▶ [Your assignment]: Leaving out the images, repeat all the lines below exactly.

▶ [Data shown]:

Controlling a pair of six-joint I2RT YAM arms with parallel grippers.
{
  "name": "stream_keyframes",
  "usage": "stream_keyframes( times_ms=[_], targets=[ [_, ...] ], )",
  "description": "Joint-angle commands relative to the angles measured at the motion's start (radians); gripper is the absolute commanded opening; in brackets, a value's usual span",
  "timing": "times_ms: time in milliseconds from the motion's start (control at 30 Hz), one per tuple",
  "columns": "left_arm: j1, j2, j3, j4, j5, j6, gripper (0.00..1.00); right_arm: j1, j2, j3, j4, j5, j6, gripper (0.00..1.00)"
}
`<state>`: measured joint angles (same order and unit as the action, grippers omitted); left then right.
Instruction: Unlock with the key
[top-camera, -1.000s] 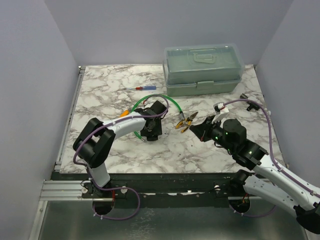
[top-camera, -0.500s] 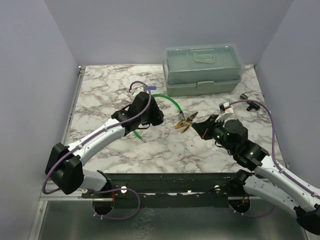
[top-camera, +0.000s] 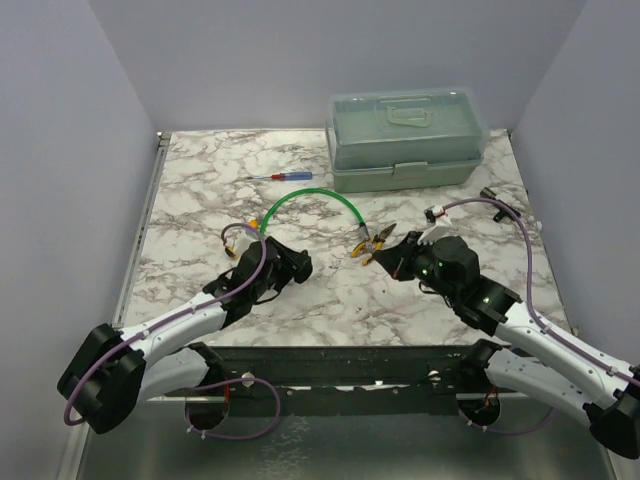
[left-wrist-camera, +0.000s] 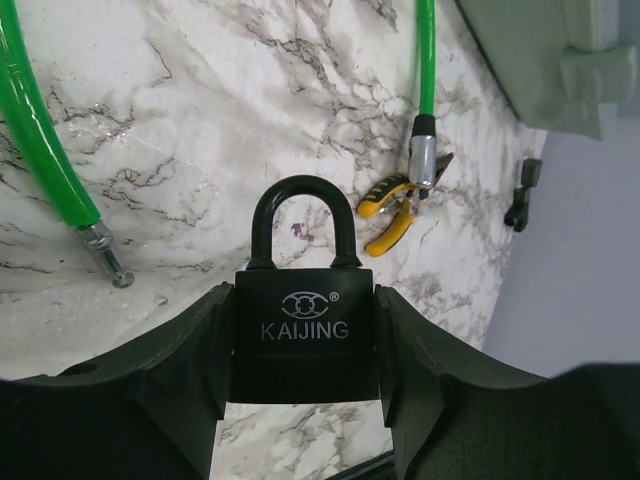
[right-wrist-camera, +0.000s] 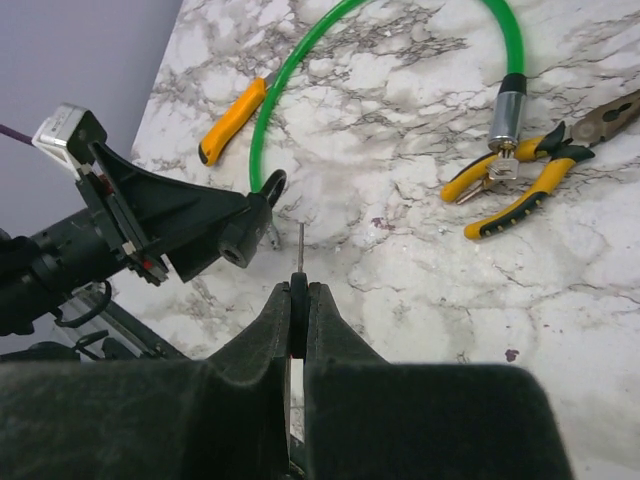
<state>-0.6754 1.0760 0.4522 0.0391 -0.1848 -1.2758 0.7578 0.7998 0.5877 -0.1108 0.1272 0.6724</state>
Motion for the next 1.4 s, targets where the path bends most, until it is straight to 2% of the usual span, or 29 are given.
stream_keyframes(
  times_ms=[0,233,533,933,1367],
  targets=[
    [-0.001,-0.069,-0.014,0.26,-0.094,-0.2,0.0,0.001,0.032,-0.005,0.083,-0.07,0.031,0.0],
    [0.0,-0.113,-0.092,0.287,-0.165,-0.392,0.0,0.003,0.126,-0.02,0.197,-0.161,0.088,0.0],
    [-0.001,-0.119,-0.147,0.311,-0.176,-0.591,0.0,0.036,0.257,0.02,0.289,-0.175,0.089,0.0],
    [-0.005,-0.045,-0.151,0.314,-0.152,-0.691,0.0,0.148,0.404,0.053,0.368,-0.021,0.059,0.0],
    [-0.005,0.106,-0.129,0.312,-0.107,-0.692,0.0,0.149,0.356,-0.043,0.337,0.1,0.093,0.0]
  ],
)
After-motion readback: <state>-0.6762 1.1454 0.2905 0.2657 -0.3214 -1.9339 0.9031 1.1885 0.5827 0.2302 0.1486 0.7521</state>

▶ [Solution to the exercise]:
Controlling a pair of six-joint I2RT YAM arms with parallel grippers.
{
  "name": "stream_keyframes",
  "usage": "stream_keyframes( times_ms=[_], targets=[ [_, ...] ], )",
  "description": "Joint-angle commands relative to the angles measured at the motion's start (radians); gripper is the absolute commanded opening; in brackets, a value's usual span",
  "timing": "times_ms: time in milliseconds from the motion's start (control at 30 Hz), one per tuple",
  "columns": "left_arm: j1, j2, j3, j4, j5, j6, gripper (0.00..1.00); right_arm: j1, j2, j3, j4, j5, j6, gripper (0.00..1.00)"
}
`<state>`: measured joint angles (same order and unit as the action, grippers omitted); left then right.
Instruction: Unlock with the key
[top-camera, -1.000s] 
[top-camera, -0.500s] 
[top-camera, +0.000s] 
[left-wrist-camera, +0.000s] 
[right-wrist-camera, +0.000s] 
<state>-0.6754 1.0760 0.4522 0.0391 -0.1848 -1.2758 0.7578 0.7998 0.5877 -0.1108 0.1272 0.6724</state>
Motion for the next 1.4 s, targets where the path bends most, until it is straight to 2% of the usual span, or 29 are given.
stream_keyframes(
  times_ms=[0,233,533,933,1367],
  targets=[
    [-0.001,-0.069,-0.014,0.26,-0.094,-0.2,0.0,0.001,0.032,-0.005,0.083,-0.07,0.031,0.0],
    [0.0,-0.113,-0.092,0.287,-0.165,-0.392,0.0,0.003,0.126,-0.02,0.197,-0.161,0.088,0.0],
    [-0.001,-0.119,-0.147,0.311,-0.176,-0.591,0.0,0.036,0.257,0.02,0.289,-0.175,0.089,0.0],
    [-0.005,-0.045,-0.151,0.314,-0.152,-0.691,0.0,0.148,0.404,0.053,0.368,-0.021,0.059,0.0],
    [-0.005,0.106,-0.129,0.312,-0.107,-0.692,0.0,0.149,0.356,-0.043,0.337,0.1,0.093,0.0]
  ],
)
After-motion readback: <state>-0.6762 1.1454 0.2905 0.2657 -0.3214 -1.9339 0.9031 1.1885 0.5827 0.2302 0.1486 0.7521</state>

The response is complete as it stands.